**Exercise requirements**: Retrieve all lines below that have the string "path".

Records START

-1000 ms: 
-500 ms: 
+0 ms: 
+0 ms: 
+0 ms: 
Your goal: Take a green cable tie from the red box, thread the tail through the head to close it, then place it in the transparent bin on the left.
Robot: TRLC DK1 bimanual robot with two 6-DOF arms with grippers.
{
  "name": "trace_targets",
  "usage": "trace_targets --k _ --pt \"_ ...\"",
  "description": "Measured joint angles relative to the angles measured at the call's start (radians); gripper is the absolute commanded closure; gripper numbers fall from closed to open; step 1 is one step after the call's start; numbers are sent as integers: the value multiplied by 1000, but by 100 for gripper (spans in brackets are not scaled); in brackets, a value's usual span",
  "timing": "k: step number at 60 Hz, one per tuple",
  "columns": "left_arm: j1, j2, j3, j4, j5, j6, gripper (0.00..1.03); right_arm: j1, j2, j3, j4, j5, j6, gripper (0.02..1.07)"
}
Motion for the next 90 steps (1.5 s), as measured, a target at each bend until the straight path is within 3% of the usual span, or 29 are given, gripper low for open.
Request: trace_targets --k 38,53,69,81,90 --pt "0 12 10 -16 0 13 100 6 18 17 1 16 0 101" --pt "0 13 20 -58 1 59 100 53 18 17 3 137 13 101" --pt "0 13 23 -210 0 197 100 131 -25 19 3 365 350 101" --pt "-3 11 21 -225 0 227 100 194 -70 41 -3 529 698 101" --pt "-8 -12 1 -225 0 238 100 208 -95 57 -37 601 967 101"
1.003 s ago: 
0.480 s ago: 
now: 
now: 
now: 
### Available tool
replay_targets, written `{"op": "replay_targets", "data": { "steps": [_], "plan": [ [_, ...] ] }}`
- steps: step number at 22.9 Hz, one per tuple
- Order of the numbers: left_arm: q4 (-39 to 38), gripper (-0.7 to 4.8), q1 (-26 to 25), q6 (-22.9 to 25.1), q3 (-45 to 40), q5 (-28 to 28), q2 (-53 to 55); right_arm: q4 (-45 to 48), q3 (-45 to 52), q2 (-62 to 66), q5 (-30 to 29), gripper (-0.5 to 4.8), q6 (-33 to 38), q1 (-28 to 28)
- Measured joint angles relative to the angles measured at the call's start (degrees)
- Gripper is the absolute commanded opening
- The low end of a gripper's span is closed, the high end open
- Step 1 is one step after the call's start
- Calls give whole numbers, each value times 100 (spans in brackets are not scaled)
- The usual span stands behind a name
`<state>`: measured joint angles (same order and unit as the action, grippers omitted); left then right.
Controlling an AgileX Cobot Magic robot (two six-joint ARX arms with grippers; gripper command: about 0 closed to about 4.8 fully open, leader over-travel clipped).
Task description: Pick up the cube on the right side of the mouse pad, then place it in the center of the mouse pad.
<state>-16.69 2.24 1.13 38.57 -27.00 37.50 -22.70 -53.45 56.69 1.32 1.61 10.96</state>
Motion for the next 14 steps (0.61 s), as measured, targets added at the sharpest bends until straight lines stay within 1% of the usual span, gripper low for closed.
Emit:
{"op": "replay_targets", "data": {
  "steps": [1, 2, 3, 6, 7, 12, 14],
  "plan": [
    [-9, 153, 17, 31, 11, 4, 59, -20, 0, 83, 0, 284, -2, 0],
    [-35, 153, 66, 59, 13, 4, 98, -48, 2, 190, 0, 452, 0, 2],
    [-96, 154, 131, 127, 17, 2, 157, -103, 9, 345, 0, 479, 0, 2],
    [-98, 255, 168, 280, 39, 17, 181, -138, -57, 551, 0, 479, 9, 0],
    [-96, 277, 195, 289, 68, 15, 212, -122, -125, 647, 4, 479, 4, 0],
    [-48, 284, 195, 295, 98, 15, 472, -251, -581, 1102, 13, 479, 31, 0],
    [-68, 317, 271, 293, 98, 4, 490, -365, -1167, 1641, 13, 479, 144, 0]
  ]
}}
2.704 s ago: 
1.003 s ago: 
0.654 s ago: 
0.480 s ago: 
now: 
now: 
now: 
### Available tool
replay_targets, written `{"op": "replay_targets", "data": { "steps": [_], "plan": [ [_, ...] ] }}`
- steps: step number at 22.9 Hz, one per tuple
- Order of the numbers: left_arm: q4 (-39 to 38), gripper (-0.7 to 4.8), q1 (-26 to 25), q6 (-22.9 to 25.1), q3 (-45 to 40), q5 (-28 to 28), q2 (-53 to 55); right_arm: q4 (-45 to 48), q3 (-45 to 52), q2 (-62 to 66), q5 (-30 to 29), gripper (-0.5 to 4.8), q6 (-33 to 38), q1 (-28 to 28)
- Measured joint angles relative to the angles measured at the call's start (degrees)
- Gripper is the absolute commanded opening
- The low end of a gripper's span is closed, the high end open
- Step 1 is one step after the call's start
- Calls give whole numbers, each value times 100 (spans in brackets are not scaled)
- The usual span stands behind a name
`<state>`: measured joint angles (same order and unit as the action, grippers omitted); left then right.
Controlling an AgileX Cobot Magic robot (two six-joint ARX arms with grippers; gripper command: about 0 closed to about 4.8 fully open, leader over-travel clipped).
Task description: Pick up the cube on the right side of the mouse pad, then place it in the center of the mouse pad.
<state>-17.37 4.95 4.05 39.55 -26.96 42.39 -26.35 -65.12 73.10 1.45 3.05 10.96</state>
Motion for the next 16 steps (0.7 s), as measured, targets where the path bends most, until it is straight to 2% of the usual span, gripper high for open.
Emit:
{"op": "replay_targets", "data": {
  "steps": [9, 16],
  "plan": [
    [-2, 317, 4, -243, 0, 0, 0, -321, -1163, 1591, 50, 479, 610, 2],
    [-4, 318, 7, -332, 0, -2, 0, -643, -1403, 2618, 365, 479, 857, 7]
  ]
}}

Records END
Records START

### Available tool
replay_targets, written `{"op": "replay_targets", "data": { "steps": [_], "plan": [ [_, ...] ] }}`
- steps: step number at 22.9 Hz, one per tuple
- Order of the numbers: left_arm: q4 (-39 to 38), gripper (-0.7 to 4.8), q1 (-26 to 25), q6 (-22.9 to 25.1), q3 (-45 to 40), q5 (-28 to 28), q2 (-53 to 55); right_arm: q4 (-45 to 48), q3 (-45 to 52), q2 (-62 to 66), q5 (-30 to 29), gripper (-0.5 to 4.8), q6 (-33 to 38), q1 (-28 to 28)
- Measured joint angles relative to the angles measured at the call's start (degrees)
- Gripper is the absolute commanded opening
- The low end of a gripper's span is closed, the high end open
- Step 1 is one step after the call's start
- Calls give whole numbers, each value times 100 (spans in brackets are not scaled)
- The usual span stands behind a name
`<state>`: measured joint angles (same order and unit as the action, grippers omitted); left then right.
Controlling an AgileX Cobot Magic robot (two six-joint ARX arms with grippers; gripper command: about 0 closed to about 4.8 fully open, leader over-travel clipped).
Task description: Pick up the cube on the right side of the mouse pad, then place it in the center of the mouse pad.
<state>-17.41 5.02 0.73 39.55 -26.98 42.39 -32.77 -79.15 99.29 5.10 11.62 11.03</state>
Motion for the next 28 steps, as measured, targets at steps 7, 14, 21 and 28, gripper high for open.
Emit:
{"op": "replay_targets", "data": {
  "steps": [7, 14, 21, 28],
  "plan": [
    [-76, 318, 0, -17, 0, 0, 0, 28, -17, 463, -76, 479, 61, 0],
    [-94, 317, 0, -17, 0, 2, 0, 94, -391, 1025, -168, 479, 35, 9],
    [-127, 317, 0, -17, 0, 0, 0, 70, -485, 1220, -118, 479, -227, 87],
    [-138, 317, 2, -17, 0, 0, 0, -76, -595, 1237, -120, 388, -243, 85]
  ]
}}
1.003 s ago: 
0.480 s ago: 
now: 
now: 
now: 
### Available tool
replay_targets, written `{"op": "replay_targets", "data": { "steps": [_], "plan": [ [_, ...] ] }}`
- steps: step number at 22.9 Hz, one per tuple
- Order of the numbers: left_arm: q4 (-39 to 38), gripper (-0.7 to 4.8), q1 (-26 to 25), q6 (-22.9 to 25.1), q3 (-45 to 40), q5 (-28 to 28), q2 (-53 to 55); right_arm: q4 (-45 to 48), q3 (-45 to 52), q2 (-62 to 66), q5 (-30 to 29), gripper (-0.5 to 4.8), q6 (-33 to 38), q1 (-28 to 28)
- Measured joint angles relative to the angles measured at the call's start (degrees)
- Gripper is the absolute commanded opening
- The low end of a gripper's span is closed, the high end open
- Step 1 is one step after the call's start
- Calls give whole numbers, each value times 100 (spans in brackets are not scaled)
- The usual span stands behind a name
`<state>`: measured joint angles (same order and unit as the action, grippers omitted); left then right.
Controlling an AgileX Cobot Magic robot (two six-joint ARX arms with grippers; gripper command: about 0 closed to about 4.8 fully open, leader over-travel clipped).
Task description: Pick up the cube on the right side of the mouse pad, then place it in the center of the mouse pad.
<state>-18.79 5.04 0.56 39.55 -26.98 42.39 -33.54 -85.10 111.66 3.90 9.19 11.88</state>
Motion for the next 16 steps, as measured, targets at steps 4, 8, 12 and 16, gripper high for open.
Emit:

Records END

**Answer to the problem**:
Motion for the next 90 steps (1.5 s), as measured, a target at each bend until the straight path is within 3% of the usual span, or 29 are given, gripper low for open.
Motion for the next 16 steps (0.7 s), as measured, targets where the path bends most, until it is straight to 2% of the usual span, gripper high for open.

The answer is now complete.